ISIS Commander Receives Medical Treatment In Turkey

Turkish Prime Minister Recep Tayyip Erdogan addresses lawmakers at the parliament in Ankara, Turkey, Tuesday, March 22, 2011. Erdogan said that he has concerns about possible NATO military action in Libya, but he has not flatly opposed such a mission. "Turkey will not point arms at the Libyan people," he …
AP/Burhan Ozbilici

Turkish newspaper Today’s Zaman reports that the government has officially confirmed that an Islamic State commander is receiving treatment for his battle wounds at the Pamukkale University Hospital.

The situation is a bit sticky for the Turkish government, as they have already taken heat for “allegedly turning a blind eye to foreign fighters crossing into Syria and Iraq from Turkey to join ISIL,” and displaying little enthusiasm for the multi-national effort against the terror state.  There are lingering suspicions that elements within the Turkish government “are ideologically close to the terrorist group.”

Discovering that a Turkish citizen who threw in his lot with ISIS was able to come back across the border and seek treatment for his bomb wounds at a Turkish hospital will not dispel those suspicions. The commander, named in other sources as Emrah Cakan, is said to be one of about 1,000 Turks who have joined the Islamic State.

“Judicial procedures regarding his injury were carried out when he crossed into Turkey from Syria,” explained the statement from the Denizli Governor’s Office. “His treatment is still underway in Denizli in accordance with the right to receive medical attention, just like a normal citizen.”

The International Business Times finds the treatment of this ISIS officer, who it describes as “a Turkish-born militant who rose to become a senior commander of the Islamist group, helping to impose its barbaric regime on Kurdistan and northern Syria,” an outrageous contrast with the fate that befell Kurdish medical student Esra Yakar.

Yakar is described as a “hero of Kobani” because she traveled to that besieged city to provide medical treatment, and sustained serious wounds to her head and right eye during an ISIS attack.  She went back to Turkey for treatment, but was bounced around between hospitals for so long that she lost her eye, and then, when she finally got checked into a hospital in Ankara, she was targeted by Turkish prosecutors, arrested, and thrown in prison on “terrorism” charges.  She was released from prison just yesterday due to her health problems, but is still expected to stand trial on April 30.
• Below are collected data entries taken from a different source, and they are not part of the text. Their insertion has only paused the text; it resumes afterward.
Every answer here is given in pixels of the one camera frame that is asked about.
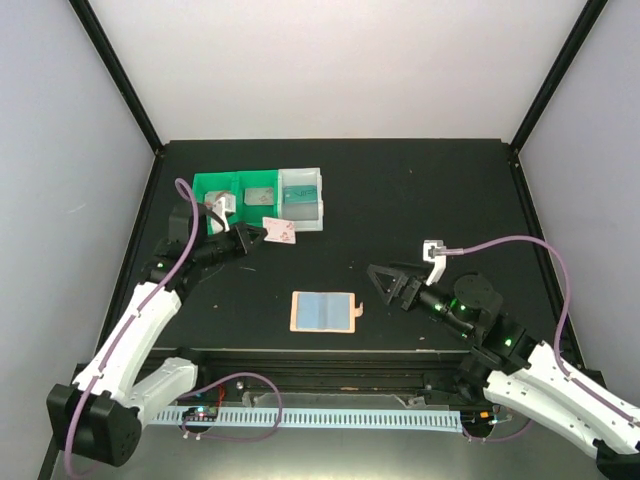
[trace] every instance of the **clear plastic box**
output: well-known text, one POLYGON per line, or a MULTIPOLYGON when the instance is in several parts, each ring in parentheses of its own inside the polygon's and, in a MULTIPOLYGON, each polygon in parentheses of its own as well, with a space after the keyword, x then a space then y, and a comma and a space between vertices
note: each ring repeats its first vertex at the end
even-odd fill
POLYGON ((323 229, 324 203, 322 201, 322 175, 319 168, 284 168, 278 170, 278 217, 292 220, 296 232, 314 232, 323 229), (317 199, 308 203, 287 201, 288 187, 315 187, 317 199))

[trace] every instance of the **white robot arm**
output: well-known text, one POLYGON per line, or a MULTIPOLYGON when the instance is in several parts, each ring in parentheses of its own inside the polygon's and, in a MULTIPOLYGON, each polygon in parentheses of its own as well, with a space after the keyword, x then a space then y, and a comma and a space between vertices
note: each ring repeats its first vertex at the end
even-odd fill
POLYGON ((421 307, 469 347, 459 367, 460 391, 477 392, 557 432, 596 459, 609 479, 640 478, 640 409, 564 360, 561 369, 550 345, 502 311, 502 296, 482 275, 463 275, 452 293, 441 291, 436 282, 446 267, 444 250, 442 241, 424 242, 424 260, 433 265, 428 275, 377 265, 368 273, 386 304, 400 298, 404 310, 421 307))
POLYGON ((266 236, 263 228, 245 223, 229 226, 224 200, 214 207, 217 213, 216 208, 198 205, 199 229, 193 237, 189 233, 191 206, 174 209, 169 237, 160 242, 145 267, 141 283, 109 338, 72 385, 55 385, 49 393, 49 419, 61 450, 68 433, 75 430, 69 436, 74 453, 120 466, 133 454, 147 424, 195 386, 198 367, 180 356, 168 358, 151 375, 135 381, 158 336, 200 281, 201 271, 247 255, 266 236), (223 231, 208 235, 206 217, 210 216, 224 225, 223 231), (179 263, 191 238, 193 248, 187 260, 179 263), (175 274, 167 276, 172 269, 175 274), (158 289, 161 282, 166 285, 158 289), (86 399, 82 407, 81 399, 86 399), (78 409, 76 421, 73 415, 78 409))
POLYGON ((135 287, 129 307, 111 335, 91 363, 72 382, 77 385, 78 390, 84 391, 93 377, 99 376, 91 393, 101 395, 108 392, 110 398, 122 406, 137 408, 142 428, 178 396, 190 391, 195 386, 198 373, 198 367, 189 360, 168 358, 158 370, 134 385, 151 347, 182 305, 176 291, 162 289, 145 306, 143 312, 138 313, 138 305, 155 287, 156 284, 152 282, 135 287), (104 369, 100 369, 105 354, 113 348, 131 315, 137 318, 115 345, 104 369))

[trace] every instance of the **purple cable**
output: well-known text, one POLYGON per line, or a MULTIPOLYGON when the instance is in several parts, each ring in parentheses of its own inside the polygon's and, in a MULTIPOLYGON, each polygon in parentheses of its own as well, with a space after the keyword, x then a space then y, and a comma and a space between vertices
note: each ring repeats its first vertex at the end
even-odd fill
POLYGON ((500 438, 491 438, 491 437, 486 437, 486 438, 482 438, 482 437, 473 437, 471 436, 471 434, 469 432, 467 432, 467 429, 462 427, 462 434, 467 437, 469 439, 470 442, 482 442, 482 443, 503 443, 503 442, 508 442, 510 440, 515 440, 518 437, 521 437, 522 435, 524 435, 525 433, 527 433, 531 427, 533 427, 533 420, 528 419, 527 423, 524 424, 524 426, 518 430, 515 433, 512 433, 511 435, 507 435, 506 437, 500 437, 500 438))
MULTIPOLYGON (((191 234, 189 236, 189 241, 187 242, 186 247, 184 247, 184 250, 182 251, 180 258, 178 258, 178 261, 176 262, 176 264, 173 266, 171 270, 169 270, 169 273, 167 273, 165 277, 162 279, 162 281, 160 281, 160 283, 158 283, 158 285, 156 285, 156 287, 149 293, 149 295, 147 295, 145 299, 142 300, 142 302, 140 302, 137 308, 138 312, 141 312, 142 309, 145 306, 147 306, 147 304, 151 301, 151 299, 156 295, 156 293, 162 290, 164 286, 169 281, 171 281, 173 276, 180 269, 180 267, 182 267, 182 264, 185 262, 185 260, 191 253, 191 249, 193 248, 193 244, 195 243, 195 240, 196 240, 196 233, 198 231, 198 203, 196 201, 196 197, 193 194, 193 191, 191 190, 191 187, 189 186, 189 184, 185 182, 182 178, 176 178, 175 186, 180 196, 191 203, 193 221, 191 224, 191 234)), ((115 336, 115 338, 113 339, 113 342, 111 342, 111 345, 109 345, 109 348, 105 352, 104 357, 102 358, 102 361, 98 365, 98 370, 100 372, 102 372, 104 368, 107 366, 107 362, 111 358, 111 355, 113 355, 113 352, 115 351, 118 343, 120 342, 124 334, 127 332, 127 329, 131 326, 131 324, 136 318, 137 318, 136 314, 131 315, 127 319, 125 324, 122 326, 118 334, 115 336)), ((85 391, 82 392, 82 395, 80 396, 80 400, 78 400, 78 404, 76 405, 76 408, 73 411, 73 415, 71 416, 71 422, 69 423, 69 430, 67 431, 67 438, 64 444, 64 467, 67 472, 67 475, 73 479, 85 478, 86 476, 93 473, 95 468, 97 467, 97 464, 96 464, 85 472, 76 473, 73 470, 73 465, 71 464, 71 450, 73 449, 73 440, 76 435, 76 430, 78 429, 80 415, 82 413, 82 410, 85 404, 87 403, 87 400, 89 399, 91 390, 93 390, 93 387, 98 382, 99 378, 100 377, 98 376, 93 377, 89 382, 89 385, 87 385, 87 388, 85 389, 85 391)))
MULTIPOLYGON (((276 421, 273 423, 273 426, 269 430, 267 430, 265 433, 261 435, 257 435, 255 437, 249 437, 249 438, 227 437, 226 435, 210 435, 210 434, 198 434, 198 435, 200 435, 203 438, 211 438, 213 440, 224 440, 227 442, 236 442, 236 443, 252 443, 252 442, 259 442, 260 440, 264 440, 265 438, 269 438, 271 435, 273 435, 278 431, 278 426, 280 425, 280 422, 282 422, 282 408, 283 408, 282 395, 280 395, 280 391, 278 390, 278 387, 276 387, 271 380, 257 373, 240 372, 240 373, 234 373, 233 375, 227 375, 226 377, 222 377, 220 380, 216 380, 215 382, 213 382, 210 385, 207 385, 206 387, 202 387, 198 390, 185 393, 184 395, 180 395, 178 398, 193 397, 195 395, 204 393, 207 390, 211 390, 212 388, 216 388, 217 386, 222 385, 223 383, 228 382, 229 380, 233 380, 234 378, 245 378, 245 377, 257 378, 258 380, 269 385, 269 387, 271 387, 271 390, 273 390, 273 393, 275 393, 276 399, 278 400, 278 415, 276 417, 276 421)), ((186 428, 186 424, 188 420, 189 420, 189 417, 185 418, 184 421, 182 422, 182 425, 180 426, 180 428, 182 428, 182 431, 185 433, 185 435, 189 435, 190 433, 187 431, 187 428, 186 428)))
POLYGON ((571 284, 569 282, 569 272, 567 271, 567 265, 564 263, 564 260, 562 260, 562 257, 560 256, 560 253, 558 253, 558 251, 555 248, 553 248, 551 245, 549 245, 544 240, 540 240, 539 238, 530 237, 528 235, 510 235, 508 237, 496 238, 495 240, 491 240, 489 242, 481 243, 480 245, 476 245, 475 247, 457 248, 457 249, 445 249, 444 251, 441 251, 440 253, 444 254, 444 255, 447 255, 447 256, 450 256, 450 255, 451 256, 453 256, 453 255, 466 255, 466 254, 469 254, 469 253, 479 252, 480 250, 484 250, 485 248, 495 247, 496 245, 501 245, 503 243, 508 243, 508 242, 531 242, 531 243, 535 243, 536 245, 540 245, 541 247, 544 247, 549 252, 551 252, 553 254, 553 256, 556 257, 556 259, 558 260, 558 263, 560 264, 560 269, 562 270, 562 275, 564 277, 564 286, 565 286, 565 288, 564 288, 564 290, 565 290, 564 291, 564 303, 562 304, 562 310, 560 312, 560 319, 558 320, 558 326, 556 327, 556 332, 555 332, 555 335, 553 337, 553 354, 554 354, 554 356, 556 358, 556 363, 558 364, 558 368, 560 369, 560 371, 567 378, 569 378, 576 385, 578 385, 578 387, 580 387, 582 390, 584 390, 588 395, 590 395, 591 397, 595 398, 598 402, 602 403, 604 406, 606 406, 607 408, 609 408, 613 412, 615 412, 618 415, 620 415, 627 422, 635 423, 634 418, 633 418, 632 415, 627 414, 624 410, 618 408, 616 405, 614 405, 613 403, 608 401, 602 395, 600 395, 597 392, 594 392, 593 390, 591 390, 587 385, 582 383, 580 380, 578 380, 576 378, 572 378, 571 377, 571 372, 569 372, 569 369, 565 366, 564 361, 562 360, 562 357, 560 356, 560 340, 561 340, 561 337, 562 337, 562 331, 564 330, 564 325, 567 322, 567 315, 569 314, 569 301, 571 299, 571 284))
“That a Kurdish doctor wounded by IS in Kobani was deprived of health services, and then arrested on spurious charges, while an IS commander is safely treated in hospital, is a manifestation of the injustice of the Turkish legal and political system against Kurdish people – and yet another damning indictment of the Turkish government,” writes Kurdish journalist Uzay Bulut for the International Business Times.

They also point out that the Turkish government has an awful lot of trouble keeping track of both Turkish and foreign jihadis flowing across its borders… and coming back into Turkey to commit future mayhem. Intelligence agenices have warned that some 3,000 Islamic State militants are believed to have set up terror cells in Turkey and are preparing for “armed and bomb attacks against the Ankara-based embassies and consulates of the countries that are members of the US-led coalition militarily intervening in Syria.”

“When the attack eventually happens, they’ll probably blame the Kurds for it,” Bulut ruefully predicts.